Vrai avantage ou simple faculté
Toute clause de prélèvement n'est pas un avantage matrimonial. Le critère est l'enrichissement sans contrepartie : le préciput enrichit vraiment car il prélève sans rien rendre. Dès qu'une indemnité est due, la clause ne fait que sécuriser une attribution, elle n'enrichit pas.
Un avantage, pas une donation
C'est le coeur du dispositif. L'avantage matrimonial échappe au régime des libéralités : ni rapport, ni réduction, ni droits de mutation. À l'inverse, la donation au dernier vivant reste une libéralité taxable et réductible. Le contraste résume tout l'intérêt patrimonial de la clause.

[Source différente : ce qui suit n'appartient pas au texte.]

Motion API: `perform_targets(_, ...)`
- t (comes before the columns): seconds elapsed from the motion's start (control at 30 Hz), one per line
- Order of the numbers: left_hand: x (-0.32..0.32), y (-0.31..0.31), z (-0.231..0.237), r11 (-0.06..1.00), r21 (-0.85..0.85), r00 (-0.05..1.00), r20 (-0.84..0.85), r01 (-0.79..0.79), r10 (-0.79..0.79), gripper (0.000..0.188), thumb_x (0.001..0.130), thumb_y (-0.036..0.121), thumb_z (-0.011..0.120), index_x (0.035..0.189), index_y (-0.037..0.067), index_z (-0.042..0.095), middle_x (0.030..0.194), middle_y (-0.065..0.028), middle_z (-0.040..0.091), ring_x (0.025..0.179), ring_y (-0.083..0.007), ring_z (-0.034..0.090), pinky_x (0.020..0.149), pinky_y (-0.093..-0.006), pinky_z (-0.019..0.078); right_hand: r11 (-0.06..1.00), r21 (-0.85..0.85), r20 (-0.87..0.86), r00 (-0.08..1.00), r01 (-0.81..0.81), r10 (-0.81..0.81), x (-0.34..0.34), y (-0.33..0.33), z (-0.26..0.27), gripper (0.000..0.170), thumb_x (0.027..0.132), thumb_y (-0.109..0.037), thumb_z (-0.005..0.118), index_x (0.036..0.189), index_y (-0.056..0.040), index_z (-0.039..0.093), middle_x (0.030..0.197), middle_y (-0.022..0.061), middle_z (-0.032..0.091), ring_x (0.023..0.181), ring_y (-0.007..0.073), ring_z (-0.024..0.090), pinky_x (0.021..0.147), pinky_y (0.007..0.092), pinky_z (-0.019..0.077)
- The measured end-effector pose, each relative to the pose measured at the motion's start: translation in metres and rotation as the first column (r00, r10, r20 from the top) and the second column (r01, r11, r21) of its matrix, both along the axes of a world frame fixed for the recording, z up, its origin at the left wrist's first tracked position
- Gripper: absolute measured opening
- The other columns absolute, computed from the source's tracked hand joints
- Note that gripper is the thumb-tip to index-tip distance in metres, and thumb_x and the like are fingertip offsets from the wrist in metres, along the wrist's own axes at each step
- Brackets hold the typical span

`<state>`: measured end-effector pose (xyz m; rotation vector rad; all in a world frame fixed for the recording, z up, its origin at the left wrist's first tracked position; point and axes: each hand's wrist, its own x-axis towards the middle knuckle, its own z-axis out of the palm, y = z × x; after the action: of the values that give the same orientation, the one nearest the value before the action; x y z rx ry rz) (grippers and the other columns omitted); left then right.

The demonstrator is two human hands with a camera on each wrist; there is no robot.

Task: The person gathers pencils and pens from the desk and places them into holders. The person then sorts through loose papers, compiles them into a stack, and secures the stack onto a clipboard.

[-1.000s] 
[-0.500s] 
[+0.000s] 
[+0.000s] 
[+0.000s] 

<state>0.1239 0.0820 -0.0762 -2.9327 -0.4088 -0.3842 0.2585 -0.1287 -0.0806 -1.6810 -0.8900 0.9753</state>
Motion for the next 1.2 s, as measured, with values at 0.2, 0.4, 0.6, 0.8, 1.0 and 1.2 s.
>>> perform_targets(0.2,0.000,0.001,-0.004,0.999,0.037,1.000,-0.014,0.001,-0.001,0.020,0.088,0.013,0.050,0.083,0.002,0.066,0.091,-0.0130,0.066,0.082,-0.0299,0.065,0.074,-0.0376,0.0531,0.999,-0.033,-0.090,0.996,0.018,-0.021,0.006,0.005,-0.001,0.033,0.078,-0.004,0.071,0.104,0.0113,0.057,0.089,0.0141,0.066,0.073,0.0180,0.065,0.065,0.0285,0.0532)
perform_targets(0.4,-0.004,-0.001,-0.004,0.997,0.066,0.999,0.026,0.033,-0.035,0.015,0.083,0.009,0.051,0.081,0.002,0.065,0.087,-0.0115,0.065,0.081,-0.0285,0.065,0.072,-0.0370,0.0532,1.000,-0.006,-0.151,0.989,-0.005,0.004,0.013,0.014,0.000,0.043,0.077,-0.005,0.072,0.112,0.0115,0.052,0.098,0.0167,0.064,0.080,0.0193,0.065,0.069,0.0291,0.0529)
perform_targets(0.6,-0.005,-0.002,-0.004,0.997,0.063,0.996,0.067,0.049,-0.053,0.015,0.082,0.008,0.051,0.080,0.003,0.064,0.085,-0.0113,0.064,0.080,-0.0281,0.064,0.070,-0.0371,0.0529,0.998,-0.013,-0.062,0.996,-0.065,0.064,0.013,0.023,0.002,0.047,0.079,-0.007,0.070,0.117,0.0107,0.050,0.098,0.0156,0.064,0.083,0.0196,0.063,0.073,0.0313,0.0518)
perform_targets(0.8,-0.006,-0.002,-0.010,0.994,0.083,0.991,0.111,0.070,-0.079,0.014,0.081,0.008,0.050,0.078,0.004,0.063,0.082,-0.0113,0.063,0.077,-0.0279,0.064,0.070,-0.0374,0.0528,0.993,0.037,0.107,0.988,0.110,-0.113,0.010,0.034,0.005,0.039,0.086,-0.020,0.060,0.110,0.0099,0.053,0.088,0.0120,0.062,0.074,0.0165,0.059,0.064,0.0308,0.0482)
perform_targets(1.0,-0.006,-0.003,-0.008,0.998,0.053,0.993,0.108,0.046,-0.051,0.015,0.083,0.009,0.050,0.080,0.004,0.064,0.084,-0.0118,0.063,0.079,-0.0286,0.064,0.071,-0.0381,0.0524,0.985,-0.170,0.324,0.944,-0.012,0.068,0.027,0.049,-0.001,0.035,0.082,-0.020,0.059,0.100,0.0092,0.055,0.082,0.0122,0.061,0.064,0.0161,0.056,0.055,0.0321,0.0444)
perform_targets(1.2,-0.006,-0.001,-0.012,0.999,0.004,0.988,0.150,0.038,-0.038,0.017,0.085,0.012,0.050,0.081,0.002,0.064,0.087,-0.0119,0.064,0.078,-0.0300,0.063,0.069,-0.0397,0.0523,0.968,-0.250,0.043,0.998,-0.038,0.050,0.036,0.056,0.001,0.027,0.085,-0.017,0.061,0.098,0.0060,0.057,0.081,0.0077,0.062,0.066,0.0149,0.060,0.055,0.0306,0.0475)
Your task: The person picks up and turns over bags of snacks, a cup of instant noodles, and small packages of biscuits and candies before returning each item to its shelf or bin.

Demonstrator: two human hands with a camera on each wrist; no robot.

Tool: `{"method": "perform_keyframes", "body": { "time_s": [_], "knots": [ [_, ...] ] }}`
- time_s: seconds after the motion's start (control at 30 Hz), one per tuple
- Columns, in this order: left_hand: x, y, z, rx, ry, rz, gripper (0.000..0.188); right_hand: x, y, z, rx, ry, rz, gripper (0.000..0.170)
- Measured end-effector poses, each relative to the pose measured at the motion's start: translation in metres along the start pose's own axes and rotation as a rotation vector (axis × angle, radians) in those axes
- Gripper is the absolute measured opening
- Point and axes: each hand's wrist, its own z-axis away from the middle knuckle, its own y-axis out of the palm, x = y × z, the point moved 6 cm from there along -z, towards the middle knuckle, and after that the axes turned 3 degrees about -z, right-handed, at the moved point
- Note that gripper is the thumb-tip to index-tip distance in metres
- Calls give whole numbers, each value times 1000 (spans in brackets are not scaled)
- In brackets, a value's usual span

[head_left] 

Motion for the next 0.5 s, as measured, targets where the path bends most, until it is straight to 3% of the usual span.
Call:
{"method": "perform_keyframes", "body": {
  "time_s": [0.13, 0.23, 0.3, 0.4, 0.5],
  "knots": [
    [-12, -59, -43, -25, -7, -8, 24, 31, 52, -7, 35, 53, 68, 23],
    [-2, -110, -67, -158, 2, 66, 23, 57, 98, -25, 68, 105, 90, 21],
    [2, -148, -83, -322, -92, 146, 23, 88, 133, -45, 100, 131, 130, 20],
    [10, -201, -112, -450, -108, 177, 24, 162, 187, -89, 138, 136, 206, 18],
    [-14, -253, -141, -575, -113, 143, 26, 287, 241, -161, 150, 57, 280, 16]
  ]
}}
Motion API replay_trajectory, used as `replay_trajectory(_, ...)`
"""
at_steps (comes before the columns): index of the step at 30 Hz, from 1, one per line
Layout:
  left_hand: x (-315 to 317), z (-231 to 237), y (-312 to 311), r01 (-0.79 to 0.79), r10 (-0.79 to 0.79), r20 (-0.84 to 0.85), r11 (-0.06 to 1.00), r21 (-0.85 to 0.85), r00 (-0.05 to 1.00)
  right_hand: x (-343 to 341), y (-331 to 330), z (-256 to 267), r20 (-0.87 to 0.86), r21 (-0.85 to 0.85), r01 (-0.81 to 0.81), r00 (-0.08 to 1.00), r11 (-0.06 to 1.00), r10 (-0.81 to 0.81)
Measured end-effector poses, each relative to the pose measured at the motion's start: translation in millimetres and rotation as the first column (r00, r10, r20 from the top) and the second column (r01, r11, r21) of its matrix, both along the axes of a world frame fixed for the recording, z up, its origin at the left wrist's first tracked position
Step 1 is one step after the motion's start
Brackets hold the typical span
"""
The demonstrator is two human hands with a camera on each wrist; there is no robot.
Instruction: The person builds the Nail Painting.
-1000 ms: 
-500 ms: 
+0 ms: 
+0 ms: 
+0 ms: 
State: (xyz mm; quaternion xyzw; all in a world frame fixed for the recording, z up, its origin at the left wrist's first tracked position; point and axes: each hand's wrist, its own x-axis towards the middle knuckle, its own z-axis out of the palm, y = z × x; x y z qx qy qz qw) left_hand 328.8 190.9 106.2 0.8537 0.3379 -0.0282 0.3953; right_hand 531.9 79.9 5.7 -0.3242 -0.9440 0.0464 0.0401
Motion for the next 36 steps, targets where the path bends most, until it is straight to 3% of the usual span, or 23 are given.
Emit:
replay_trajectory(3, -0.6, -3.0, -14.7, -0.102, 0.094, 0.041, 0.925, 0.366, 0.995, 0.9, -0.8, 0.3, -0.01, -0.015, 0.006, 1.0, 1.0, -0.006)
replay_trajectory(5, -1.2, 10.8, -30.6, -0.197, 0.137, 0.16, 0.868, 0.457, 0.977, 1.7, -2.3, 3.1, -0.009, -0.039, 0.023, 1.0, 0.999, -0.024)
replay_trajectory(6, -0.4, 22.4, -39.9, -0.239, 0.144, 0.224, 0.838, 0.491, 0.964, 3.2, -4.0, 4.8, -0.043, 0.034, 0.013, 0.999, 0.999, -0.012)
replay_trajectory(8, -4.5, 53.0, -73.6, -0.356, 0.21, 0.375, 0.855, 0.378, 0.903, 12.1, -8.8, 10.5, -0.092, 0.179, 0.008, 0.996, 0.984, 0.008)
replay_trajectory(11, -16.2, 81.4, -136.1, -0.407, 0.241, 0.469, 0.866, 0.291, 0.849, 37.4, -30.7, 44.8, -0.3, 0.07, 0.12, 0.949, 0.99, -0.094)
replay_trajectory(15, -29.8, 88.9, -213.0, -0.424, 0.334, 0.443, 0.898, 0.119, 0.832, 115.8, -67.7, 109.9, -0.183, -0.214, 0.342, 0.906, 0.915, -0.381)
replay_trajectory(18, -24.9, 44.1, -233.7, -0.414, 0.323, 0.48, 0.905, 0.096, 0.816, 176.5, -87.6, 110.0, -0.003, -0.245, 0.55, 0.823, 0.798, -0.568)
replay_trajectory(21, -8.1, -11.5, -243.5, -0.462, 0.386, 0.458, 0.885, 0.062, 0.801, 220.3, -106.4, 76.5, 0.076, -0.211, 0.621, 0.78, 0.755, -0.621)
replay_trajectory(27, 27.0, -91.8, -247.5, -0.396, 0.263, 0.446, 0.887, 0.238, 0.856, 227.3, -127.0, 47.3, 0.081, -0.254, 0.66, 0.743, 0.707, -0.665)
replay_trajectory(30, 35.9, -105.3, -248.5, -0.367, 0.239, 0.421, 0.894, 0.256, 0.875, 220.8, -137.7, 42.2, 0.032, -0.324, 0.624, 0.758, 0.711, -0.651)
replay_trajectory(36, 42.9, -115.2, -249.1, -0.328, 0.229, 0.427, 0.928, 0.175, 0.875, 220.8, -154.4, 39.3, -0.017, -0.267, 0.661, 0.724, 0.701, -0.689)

L'action en retranchement, seule limite
L'avantage n'est jamais réductible par les enfants communs : ils subissent la clause. Seuls les enfants non issus des deux époux peuvent agir. L'action ramène l'avantage à la quotité disponible spéciale entre époux, et la fraction qui dépasse ce plafond est réintégrée à la succession, traitée comme une libéralité.
Communauté universelle et attribution intégrale, le revers fiscal
L'attribution intégrale est l'arme absolue pour protéger le survivant : il garde tout, sans indivision ni droits. Mais avec des enfants, elle a un coût fiscal différé au second décès.